We've reached 10 million downloads!

We've reached 10 million downloads!

Kalyan VeeramachaneniNeha Patki
June 11, 2025
|
Company

We at DataCebo are excited to share that the Synthetic Data Vault (SDV) Community recently hit an important milestone: 10 million downloads!

SDV Community comprises an entire suite of open core libraries. Users can install and use whichever ones they want during their synthetic data journeys:

  • Users who simply want to transform data and prepare it for generative modeling can use our transformers. Users can then try out their own techniques to build a generative model with the transformed data.
  • Users can choose from a multitude of models[1], ranging from CTGAN (our most popular GAN-based model), to GaussianCopula (our fastest model) to TVAE, (the model that reliably produces the highest-quality synthetic data) and CopulaGAN (our model that combines both copulas and GANs). Some users even choose all of these options — for example, the AI team from J. P. Morgan AI Research Team used all of them[2].
  • Users who want to evaluate their synthetic data can use our SDMetrics library, which allows for assessment along a variety of metrics.
  • Our benchmarking library, SDGym, enables users to test their own models against our open core models on a fixed set of datasets.
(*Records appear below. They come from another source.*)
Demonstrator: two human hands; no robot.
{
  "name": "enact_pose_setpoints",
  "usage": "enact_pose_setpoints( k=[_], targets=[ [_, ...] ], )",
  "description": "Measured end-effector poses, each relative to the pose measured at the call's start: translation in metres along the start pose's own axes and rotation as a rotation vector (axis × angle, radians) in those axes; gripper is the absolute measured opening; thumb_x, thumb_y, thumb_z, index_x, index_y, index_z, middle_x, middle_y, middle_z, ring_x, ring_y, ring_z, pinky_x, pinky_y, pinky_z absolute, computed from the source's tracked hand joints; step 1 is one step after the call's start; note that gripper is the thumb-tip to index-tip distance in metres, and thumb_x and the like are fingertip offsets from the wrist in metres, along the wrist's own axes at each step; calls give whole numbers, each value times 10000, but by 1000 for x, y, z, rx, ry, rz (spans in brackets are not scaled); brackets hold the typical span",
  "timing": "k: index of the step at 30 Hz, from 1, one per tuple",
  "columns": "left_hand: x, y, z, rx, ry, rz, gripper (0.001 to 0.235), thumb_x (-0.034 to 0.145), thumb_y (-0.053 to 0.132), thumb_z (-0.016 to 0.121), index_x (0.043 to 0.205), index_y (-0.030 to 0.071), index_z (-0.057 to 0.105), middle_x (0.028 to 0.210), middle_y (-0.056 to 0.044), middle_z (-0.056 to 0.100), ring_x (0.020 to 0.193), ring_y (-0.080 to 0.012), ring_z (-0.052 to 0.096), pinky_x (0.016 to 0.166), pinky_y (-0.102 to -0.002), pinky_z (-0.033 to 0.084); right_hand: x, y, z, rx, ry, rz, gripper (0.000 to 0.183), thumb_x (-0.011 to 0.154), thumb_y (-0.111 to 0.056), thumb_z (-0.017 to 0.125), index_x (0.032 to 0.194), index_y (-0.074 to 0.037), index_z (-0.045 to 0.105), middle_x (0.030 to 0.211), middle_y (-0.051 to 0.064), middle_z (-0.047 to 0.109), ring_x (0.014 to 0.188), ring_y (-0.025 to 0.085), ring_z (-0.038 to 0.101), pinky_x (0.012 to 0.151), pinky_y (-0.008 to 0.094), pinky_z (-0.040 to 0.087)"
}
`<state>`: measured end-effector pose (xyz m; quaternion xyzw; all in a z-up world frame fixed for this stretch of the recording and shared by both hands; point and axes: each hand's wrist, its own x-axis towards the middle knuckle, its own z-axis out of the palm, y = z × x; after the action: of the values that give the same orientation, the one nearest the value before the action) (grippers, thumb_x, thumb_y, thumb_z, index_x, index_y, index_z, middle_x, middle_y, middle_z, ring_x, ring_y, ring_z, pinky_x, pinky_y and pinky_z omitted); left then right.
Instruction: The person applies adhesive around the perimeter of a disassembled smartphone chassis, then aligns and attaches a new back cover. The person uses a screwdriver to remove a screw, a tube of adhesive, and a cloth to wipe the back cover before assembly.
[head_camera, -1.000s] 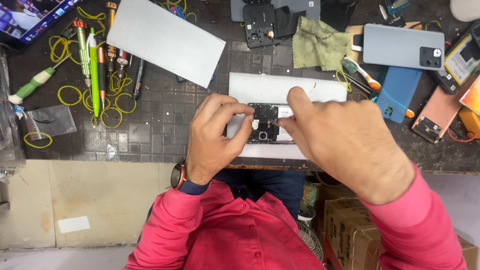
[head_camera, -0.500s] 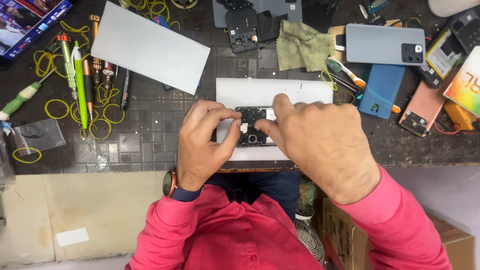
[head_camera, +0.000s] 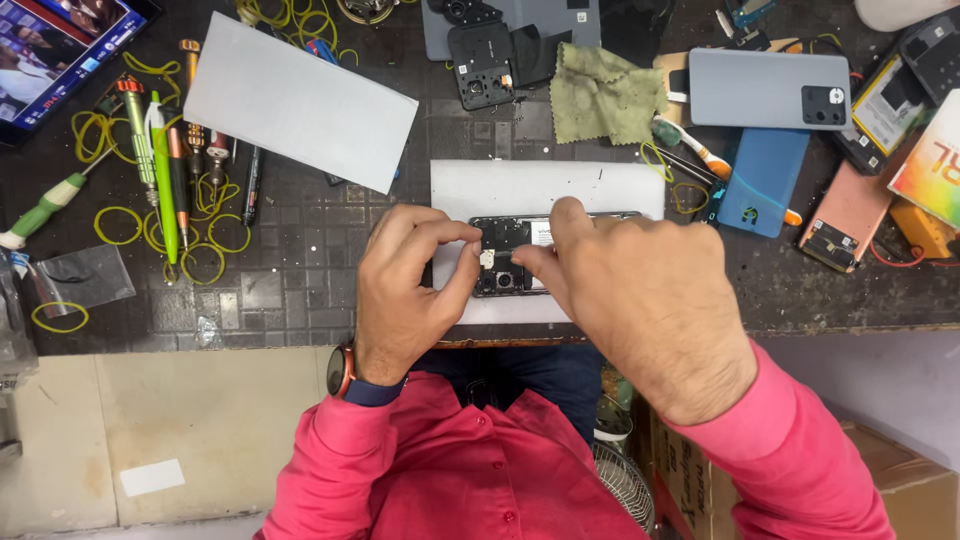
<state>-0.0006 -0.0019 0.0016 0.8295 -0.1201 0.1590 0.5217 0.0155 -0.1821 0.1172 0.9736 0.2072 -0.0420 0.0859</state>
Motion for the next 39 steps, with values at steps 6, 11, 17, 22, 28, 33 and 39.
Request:
enact_pose_setpoints(
  k=[6,11,17,22,28,33,39],
  targets=[
    [0,0,0,9,2,3,141,866,18,772,991,50,715,981,-95,635,929,-268,656,823,-369,524,-4,3,1,65,0,9,352,950,-416,650,906,-67,636,492,57,624,417,230,646,370,373,473],
    [0,0,0,6,-9,-15,134,873,20,770,994,51,720,982,-95,635,921,-263,655,808,-361,521,-17,10,7,222,84,65,316,970,-366,678,854,-78,619,556,70,628,485,282,648,429,414,462],
    [0,-1,1,-9,9,5,138,866,27,778,988,51,719,987,-94,630,919,-261,650,807,-357,518,-23,38,33,522,373,244,160,1066,-169,677,1001,-35,620,757,126,619,656,318,628,584,430,446],
    [-2,-2,2,-6,7,-23,131,866,29,779,983,53,725,977,-91,633,907,-254,652,791,-352,519,21,97,79,395,581,280,128,1150,-125,723,1089,-41,647,1091,188,570,1036,354,523,921,440,408],
    [0,-2,1,-19,11,-12,123,867,21,771,975,43,717,965,-91,634,907,-261,646,801,-358,519,81,167,119,188,746,165,134,997,-154,771,1078,-69,706,1202,174,591,1174,427,438,978,538,308],
    [2,0,0,-8,20,-6,119,862,20,766,968,47,720,966,-92,637,912,-265,656,811,-362,526,101,180,136,94,687,195,111,823,-190,847,889,-147,769,1164,183,616,1160,474,420,929,569,285],
    [0,0,1,14,21,5,132,862,18,777,975,50,718,978,-102,636,916,-275,656,803,-366,523,106,174,140,119,639,252,209,840,-150,828,1002,-90,709,1175,217,580,1148,459,418,919,574,301]
  ],
)
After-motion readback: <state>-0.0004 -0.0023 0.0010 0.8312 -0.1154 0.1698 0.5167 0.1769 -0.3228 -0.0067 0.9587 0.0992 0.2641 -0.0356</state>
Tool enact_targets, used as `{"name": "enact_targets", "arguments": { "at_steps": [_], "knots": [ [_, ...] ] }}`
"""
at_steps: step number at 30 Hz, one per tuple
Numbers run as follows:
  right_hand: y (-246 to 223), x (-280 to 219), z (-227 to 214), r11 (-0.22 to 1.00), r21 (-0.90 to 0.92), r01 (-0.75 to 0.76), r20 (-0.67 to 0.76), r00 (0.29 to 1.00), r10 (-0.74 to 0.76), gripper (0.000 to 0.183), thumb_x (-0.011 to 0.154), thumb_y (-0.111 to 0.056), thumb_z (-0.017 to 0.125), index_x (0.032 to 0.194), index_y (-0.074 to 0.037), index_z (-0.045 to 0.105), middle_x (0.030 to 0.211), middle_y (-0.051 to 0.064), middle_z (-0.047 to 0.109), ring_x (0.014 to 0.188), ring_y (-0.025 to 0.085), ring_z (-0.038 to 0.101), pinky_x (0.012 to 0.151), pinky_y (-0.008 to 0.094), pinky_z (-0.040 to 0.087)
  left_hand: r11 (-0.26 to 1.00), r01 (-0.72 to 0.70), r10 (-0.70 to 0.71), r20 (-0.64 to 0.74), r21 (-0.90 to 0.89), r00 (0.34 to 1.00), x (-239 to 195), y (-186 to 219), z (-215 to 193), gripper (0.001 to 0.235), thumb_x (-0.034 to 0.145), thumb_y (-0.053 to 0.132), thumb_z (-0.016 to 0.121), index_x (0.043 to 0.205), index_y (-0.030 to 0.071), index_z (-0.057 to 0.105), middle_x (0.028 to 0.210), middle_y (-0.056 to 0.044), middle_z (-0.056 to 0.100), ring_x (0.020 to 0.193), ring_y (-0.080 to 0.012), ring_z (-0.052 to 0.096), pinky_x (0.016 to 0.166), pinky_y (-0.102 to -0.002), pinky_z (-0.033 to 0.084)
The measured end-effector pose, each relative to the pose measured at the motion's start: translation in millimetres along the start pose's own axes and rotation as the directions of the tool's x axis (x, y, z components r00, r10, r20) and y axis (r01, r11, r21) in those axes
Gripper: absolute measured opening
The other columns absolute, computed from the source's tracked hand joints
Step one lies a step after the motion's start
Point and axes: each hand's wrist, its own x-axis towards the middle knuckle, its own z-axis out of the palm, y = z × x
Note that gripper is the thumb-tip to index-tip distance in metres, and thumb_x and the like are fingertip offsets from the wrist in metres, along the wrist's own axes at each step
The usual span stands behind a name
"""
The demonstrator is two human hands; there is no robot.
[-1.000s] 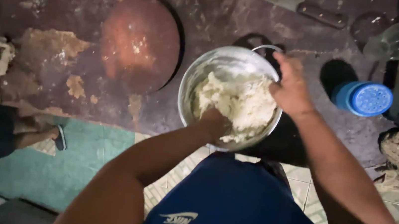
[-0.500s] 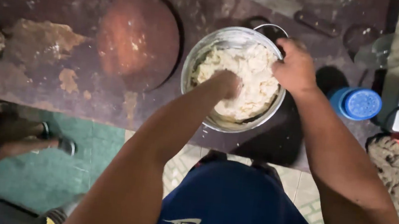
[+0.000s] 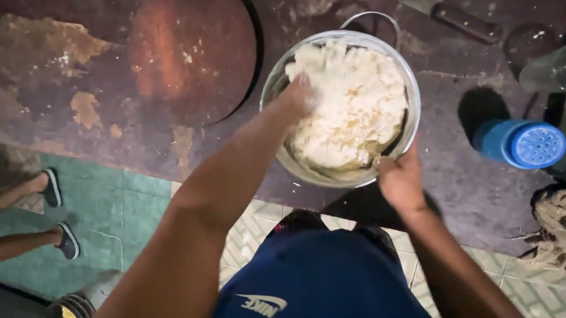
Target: Kneading dough by hand in a metal bowl on a kitchen counter
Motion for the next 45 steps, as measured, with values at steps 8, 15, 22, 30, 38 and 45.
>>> {"name": "enact_targets", "arguments": {
  "at_steps": [8, 15, 22, 30, 38, 45],
  "knots": [
    [9.7, 62.0, -38.3, 0.8, -0.572, -0.18, 0.042, 0.968, 0.248, 0.077, 0.081, -0.017, 0.069, 0.155, -0.015, 0.047, 0.141, 0.024, 0.058, 0.135, 0.042, 0.051, 0.115, 0.053, 0.038, 0.798, -0.351, -0.192, -0.758, -0.49, 0.623, 96.3, 3.7, 7.0, 0.06, 0.068, 0.061, 0.091, 0.11, 0.019, 0.079, 0.109, -0.007, 0.076, 0.117, -0.027, 0.066, 0.11, -0.037, 0.049],
    [7.8, 74.6, -46.7, 0.818, -0.572, -0.065, 0.053, 0.992, 0.116, 0.053, 0.088, -0.024, 0.066, 0.14, -0.014, 0.062, 0.126, 0.023, 0.067, 0.126, 0.04, 0.059, 0.105, 0.054, 0.046, 0.933, -0.169, 0.158, -0.06, -0.318, 0.986, -91.3, 46.4, -92.2, 0.036, 0.092, 0.037, 0.066, 0.076, 0.009, 0.081, 0.074, -0.021, 0.074, 0.082, -0.0377, 0.078, 0.062, -0.05, 0.058],
    [24.4, 64.7, -38.3, 0.805, -0.586, -0.087, 0.136, 0.97, 0.204, 0.041, 0.092, -0.027, 0.059, 0.13, -0.012, 0.064, 0.125, 0.026, 0.067, 0.126, 0.045, 0.058, 0.107, 0.057, 0.046, 0.998, -0.056, 0.048, 0.21, 0.032, 0.976, -147.4, 121.1, -7.7, 0.042, 0.087, 0.064, 0.063, 0.105, 0.028, 0.078, 0.112, 0.0, 0.067, 0.109, -0.0245, 0.068, 0.088, -0.049, 0.055],
    [-45.1, 66.9, -26.8, 0.82, -0.567, -0.075, 0.23, 0.942, 0.245, 0.055, 0.087, -0.018, 0.06, 0.141, -0.008, 0.058, 0.134, 0.025, 0.064, 0.129, 0.045, 0.056, 0.107, 0.057, 0.046, 0.87, 0.248, -0.142, 0.266, -0.426, 0.953, -79.1, 109.5, -28.5, 0.059, 0.086, 0.063, 0.06, 0.115, 0.015, 0.079, 0.132, -0.022, 0.052, 0.115, -0.0337, 0.066, 0.088, -0.051, 0.063],
    [-17.5, 88.5, -35.8, 0.685, -0.728, 0.0, 0.186, 0.962, 0.198, 0.046, 0.089, -0.028, 0.065, 0.123, 0.002, 0.063, 0.12, 0.035, 0.067, 0.121, 0.053, 0.06, 0.102, 0.062, 0.047, 0.988, -0.085, 0.109, 0.191, -0.131, 0.976, -131.1, 86.3, -143.8, 0.03, 0.085, 0.036, 0.074, 0.099, 0.01, 0.081, 0.099, -0.008, 0.079, 0.099, -0.0309, 0.076, 0.088, -0.053, 0.059],
    [-27.0, 6.1, -11.7, 0.918, -0.396, 0.031, 0.024, 0.999, -0.023, 0.084, 0.086, -0.012, 0.071, 0.16, 0.002, 0.033, 0.153, 0.04, 0.038, 0.141, 0.056, 0.038, 0.119, 0.061, 0.031, 1.0, 0.004, -0.004, -0.028, -0.005, 1.0, -175.5, 27.4, -77.4, 0.051, 0.095, 0.053, 0.036, 0.123, 0.027, 0.068, 0.127, 0.008, 0.073, 0.112, -0.0227, 0.071, 0.09, -0.045, 0.055]
  ]
}}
We wanted to take this moment and share with our community a few vital takeaways, how we got here and most importantly our value system and how we will continue to support our users and march towards the next 100 million downloads .

SDV Core

Synthetic data is filling a very important need for enterprises — and you can see it in our download trajectories.

Data is the lifeblood of AI, business analytics, and digital transformation. Synthetic data is unlocking the potential of these technologies and initiatives by providing data where it would otherwise be unavailable or restricted. We see this day in and day out as users apply SDV to an ever-widening variety of use cases, ranging from performance testing Extract-Transform-Load (ETL) pipelines —which create aggregate data to feed into reports/dashboards for critical, timely decision-making —to addressing training data shortages for AI models[3].

This growing need for synthetic data is reflected in the growth of downloads of SDV Community library over the past few years with a 5x growth in 2024. It is also especially stark when we compare Q1 of 2021 and 2025.

SDV Downloads
SDV Downloads

Building a full, enterprise-grade ecosystem for generative modeling of tabular data is a tall order.

When we started building the SDV, we quickly realized that modeling alone couldn't fulfill our users' needs. To be a full-service product, we needed to be able to:

  • Create synthetic data for various data modalities within tabular data, including time series, single table, and multi-table data.
  • Process various data types for generative modeling. To do this, we created and doubled down on the reversible data transforms library. This library transforms any data type into numeric data, which a generative model can then work with.
  • Provide a number of modeling options. With models, the no-free-lunch theorem applies[4] — that is, no modeling technique can win across all the vital axes of quality, performance, privacy and efficacy. It became essential that we innovate and provide a variety of modeling options.
  • Provide a benchmarking suite. Often, big enterprises have teams that want to develop their own modeling techniques—and why shouldn’t they? We want to enable enterprises to build new modeling approaches, or enhance current ones that exist within the SDV. To enable this, we created and released our benchmarking framework, which we use internally to test our models and compare them with others.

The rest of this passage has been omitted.